Additionally, for a period of two years, beginning on the Effective
Date of Registration Statement, the Company shall not issue any
warrants, options, or other rights to purchase or acquire Common
Stock to any officer, director, or principal shareholder of the
Company or any affiliate or associate thereof except with the
written consent of the Underwriter, such consent not to be
unreasonably withheld.
(l) The Company agrees that no news releases or other publicity about
the Company shall be issued without the prior written approval of
the Underwriter's counsel prior to the Effective Date and for
period of ninety (90) days thereafter.
11
(m) The Company will prepare and file with the Commission a report on
Form SR in accordance with the 1933 Act Regulations and will
supply copies of the Form SR, and any amendments or supplements
thereto, to the Underwriter and counsel for the Underwriter within
five days of its filing with the Commission.
(n) Within 30 days following the Closing Time, the Company will, if
necessary, register its Common Stock under Section 12 (g) of the
1934 Act; will use its best efforts to cause the registration
statement to become effective; and will supply copies of the Form
8-A, and any amendments or supplements thereto, to the Underwriter
and counsel for the Underwriter within five days of its filling
with the Commission.
(o) For as long as the Common Stock is registered under the 1934 Act,
the Company will comply in all material respects with the 1934 Act
and the rules and regulations thereunder and will hold an annual
meeting of shareholders for the election of directors within 180
days following the end of the Company's fiscal year.

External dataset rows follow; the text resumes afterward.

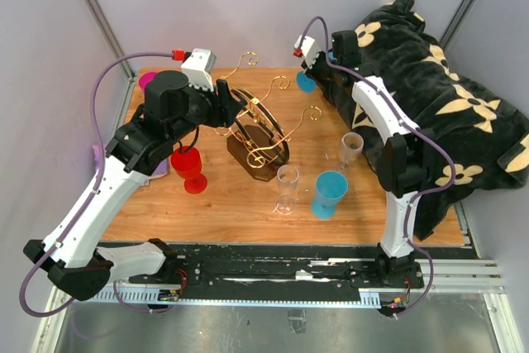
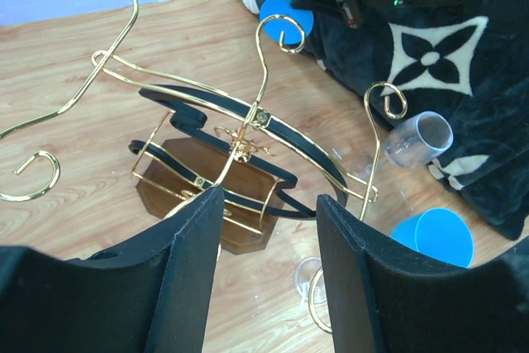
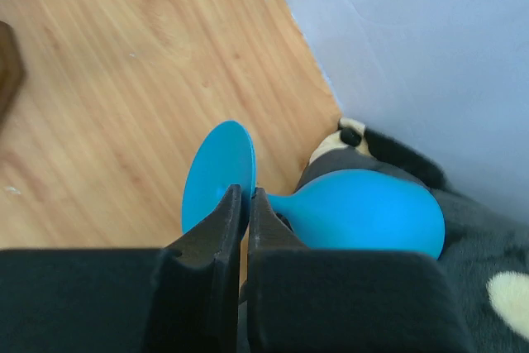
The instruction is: Take the wine glass off the wine glass rack
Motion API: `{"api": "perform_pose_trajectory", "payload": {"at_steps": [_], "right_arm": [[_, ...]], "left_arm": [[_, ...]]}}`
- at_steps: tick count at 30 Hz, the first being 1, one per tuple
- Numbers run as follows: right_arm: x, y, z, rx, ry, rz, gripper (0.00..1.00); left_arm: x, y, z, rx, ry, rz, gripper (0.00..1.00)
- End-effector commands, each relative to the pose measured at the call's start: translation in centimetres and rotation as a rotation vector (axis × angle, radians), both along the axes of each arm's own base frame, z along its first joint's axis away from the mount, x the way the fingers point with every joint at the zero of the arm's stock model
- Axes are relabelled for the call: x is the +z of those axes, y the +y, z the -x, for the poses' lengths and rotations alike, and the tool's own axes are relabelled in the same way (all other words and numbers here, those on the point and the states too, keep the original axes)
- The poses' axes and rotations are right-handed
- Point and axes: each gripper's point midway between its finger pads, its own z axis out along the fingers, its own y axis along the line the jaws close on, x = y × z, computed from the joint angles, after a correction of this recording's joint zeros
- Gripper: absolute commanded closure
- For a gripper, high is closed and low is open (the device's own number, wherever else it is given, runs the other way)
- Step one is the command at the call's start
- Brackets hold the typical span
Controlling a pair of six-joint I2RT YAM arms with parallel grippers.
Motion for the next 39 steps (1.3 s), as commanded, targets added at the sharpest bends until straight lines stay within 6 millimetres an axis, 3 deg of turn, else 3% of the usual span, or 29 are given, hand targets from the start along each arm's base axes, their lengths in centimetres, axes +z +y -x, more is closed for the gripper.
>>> {"api": "perform_pose_trajectory", "payload": {"at_steps": [1, 14, 21, 26, 32, 39], "right_arm": [[1.2, -3.0, -4.3, 0.034, -0.361, 0.234, 0.99], [-2.2, -0.7, -6.2, 0.238, -0.611, 0.257, 0.99], [-4.9, -2.2, -8.0, 0.236, -0.690, 0.332, 0.99], [-5.7, -3.4, -9.5, 0.216, -0.715, 0.384, 0.99], [-7.4, -2.0, -9.0, 0.248, -0.685, 0.380, 0.99], [-10.7, 0.9, -7.8, 0.334, -0.637, 0.417, 0.99]], "left_arm": [[1.6, 0.4, -0.2, 0.001, -0.053, 0.006, 0.46], [1.2, 0.8, -0.4, 0.001, -0.074, -0.038, 0.45], [0.5, 0.6, -0.8, -0.010, -0.072, -0.058, 0.45], [-0.1, 0.3, -1.3, -0.015, -0.065, -0.069, 0.45], [-1.0, 0.0, -1.6, -0.027, -0.054, -0.067, 0.45], [-1.2, 0.1, -1.5, -0.040, -0.057, -0.067, 0.45]]}}
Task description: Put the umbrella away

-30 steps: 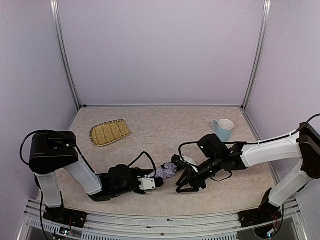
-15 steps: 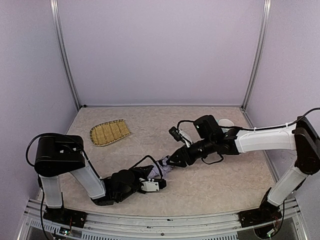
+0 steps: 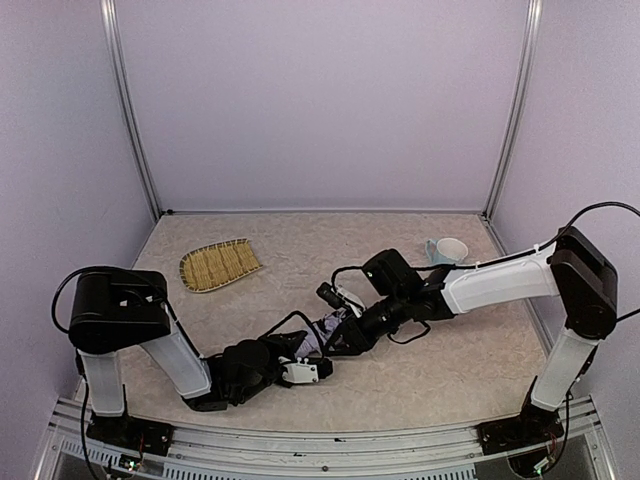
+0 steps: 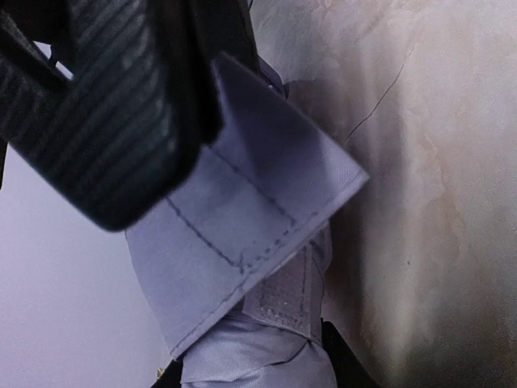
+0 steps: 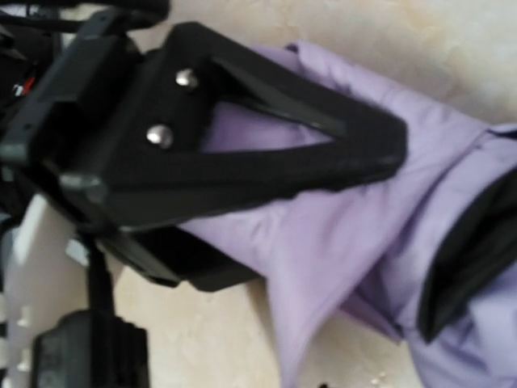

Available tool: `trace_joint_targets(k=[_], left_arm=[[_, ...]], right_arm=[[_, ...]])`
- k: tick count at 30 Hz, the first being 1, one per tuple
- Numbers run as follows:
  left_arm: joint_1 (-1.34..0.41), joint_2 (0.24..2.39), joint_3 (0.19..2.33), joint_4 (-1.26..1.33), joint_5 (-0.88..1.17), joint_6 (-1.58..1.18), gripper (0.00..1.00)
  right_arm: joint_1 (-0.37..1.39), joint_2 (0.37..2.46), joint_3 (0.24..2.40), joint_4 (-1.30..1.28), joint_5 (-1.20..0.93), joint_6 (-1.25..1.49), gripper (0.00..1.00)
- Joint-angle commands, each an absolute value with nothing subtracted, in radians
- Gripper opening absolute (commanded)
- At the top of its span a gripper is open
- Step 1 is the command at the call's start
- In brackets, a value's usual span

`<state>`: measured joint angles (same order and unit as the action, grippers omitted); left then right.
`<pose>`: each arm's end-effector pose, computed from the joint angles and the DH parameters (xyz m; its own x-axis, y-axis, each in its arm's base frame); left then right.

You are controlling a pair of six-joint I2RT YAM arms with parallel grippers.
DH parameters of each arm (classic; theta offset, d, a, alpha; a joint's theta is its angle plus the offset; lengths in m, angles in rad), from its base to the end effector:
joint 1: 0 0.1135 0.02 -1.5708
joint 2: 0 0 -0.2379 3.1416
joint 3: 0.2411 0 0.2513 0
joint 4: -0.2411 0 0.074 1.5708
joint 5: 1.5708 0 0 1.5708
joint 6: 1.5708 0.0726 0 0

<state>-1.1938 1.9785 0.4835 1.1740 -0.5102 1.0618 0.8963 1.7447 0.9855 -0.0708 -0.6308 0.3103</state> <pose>0.1519 -0.2872 0.0498 0.5030 0.7997 -0.3279 0.4137 0.1103 0.9037 0.1970 0.3149 0.1255 -0.7073 -0.4897 -0.5098 -0.6966 0.3602 0.6205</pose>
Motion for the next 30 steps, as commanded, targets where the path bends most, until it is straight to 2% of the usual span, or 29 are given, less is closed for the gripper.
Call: trace_joint_targets(k=[1,2,4,5,7,8,10,12,18,30], left_arm=[[-1.204,1.977,0.485,1.135,-0.505,1.052,0.0],[-1.203,1.976,0.485,1.132,-0.503,1.049,0.0],[-1.202,1.976,0.486,1.127,-0.499,1.04,0.0],[-1.202,1.975,0.49,1.125,-0.495,1.028,0.0],[-1.184,1.952,0.497,1.106,-0.459,0.951,0.0],[-1.153,1.927,0.51,1.012,-0.408,0.853,0.0],[-1.092,1.866,0.565,0.848,-0.262,0.69,0.0],[-1.046,1.831,0.578,0.814,-0.122,0.587,0.0],[-0.961,1.823,0.583,0.859,0.01,0.372,0.0],[-0.775,1.795,0.514,1.181,0.199,-0.037,0.0]], right_arm=[[0.899,1.752,0.99,-0.079,-0.588,0.296,0.28],[0.898,1.749,0.987,-0.075,-0.581,0.297,0.23],[0.898,1.74,0.98,-0.067,-0.57,0.296,0.06],[0.899,1.736,0.978,-0.062,-0.571,0.294,0.0],[0.899,1.731,0.971,-0.058,-0.591,0.288,0.0],[0.898,1.73,0.967,-0.065,-0.607,0.282,0.0],[0.899,1.724,0.961,-0.07,-0.638,0.275,0.0],[0.897,1.709,0.96,-0.044,-0.696,0.29,0.0],[0.898,1.693,0.966,0.073,-0.795,0.395,0.0],[0.897,1.713,0.873,0.137,-0.705,0.428,0.0]])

(p) The Company will obtain a CUSIP number for its Common Stock by the
first day of trading of such securities and use its best efforts
to have such securities listed on NASDAQ as soon as is practicable
after such securities of the Company become eligible therefor,
with NASDAQ symbols mutually agreeable to the Company and the
Underwriter.
(q) As soon as is practicable after its securities become eligible
therefore, the Company will apply for listing in Xxxxx'x Over-the-
Counter Industrial Manual and Standard & Poor's Corporation
Description Manual.
(r) Subject to the sale of all of the Shares, the Company shall
appoint a transfer agent satisfactory to the Underwriter to
transfer the Shares.
(s) The Company will utilize its best efforts to obtain, at its
expense, insurance against liabilities under all applicable
securities laws and regulations in an amount at least equal to the
gross offering price of the Shares, plus the cost of defending
claims, which insurance will cover the Company, the Underwriter
(and any other underwriters), the Company's counsel and
Underwriter's counsel.
(t) The Underwriter shall have a preferential right for a period of
three (3) years from the Effective Date to purchase for its
account or to sell for the account of the Company or any of its
stockholders owning at least five percent (5%) of the Company's
common stock either currently or immediately prior
12
to the Effective Date of the Registration Statement (the "Principal
Stockholders") any securities pursuant to a registration under the
1933 Act or otherwise. The Company and its Principal Stockholders will
consult the Underwriter with regard to any such offering and will
offer the Underwriter the opportunity to purchase or sell any such
securities on terms not less favorable to the Company or its Principal
Stockholders than they can secure elsewhere. If the Underwriter fails
to accept in writing such proposal for financing made by the Company
or its Principal Stockholders, within thirty (30) business days after
the mailing of a notice containing such proposal by registered mail
addressed to the Underwriter, then the Underwriter shall have no
further claim or right with respect to the financing proposal
contained in such notice. If, thereafter, such proposal is modified,
the Company or its Principal Stockholders shall adopt the same
procedure as with respect to the original proposal. Should the
Underwriter not avail itself of such opportunity to act as
underwriter, this will not affect any preferential rights for future
financings hereunder. The Company agrees that any breach by the
Company of the rights of first refusal granted herein shall be
enforceable by the Underwriter through injunctive relief. The Company
represents and warrants that no other person or entity has any right
to participate in any offer, sale, or distribution or securities with
respect to which the Underwriter shall have preferential right.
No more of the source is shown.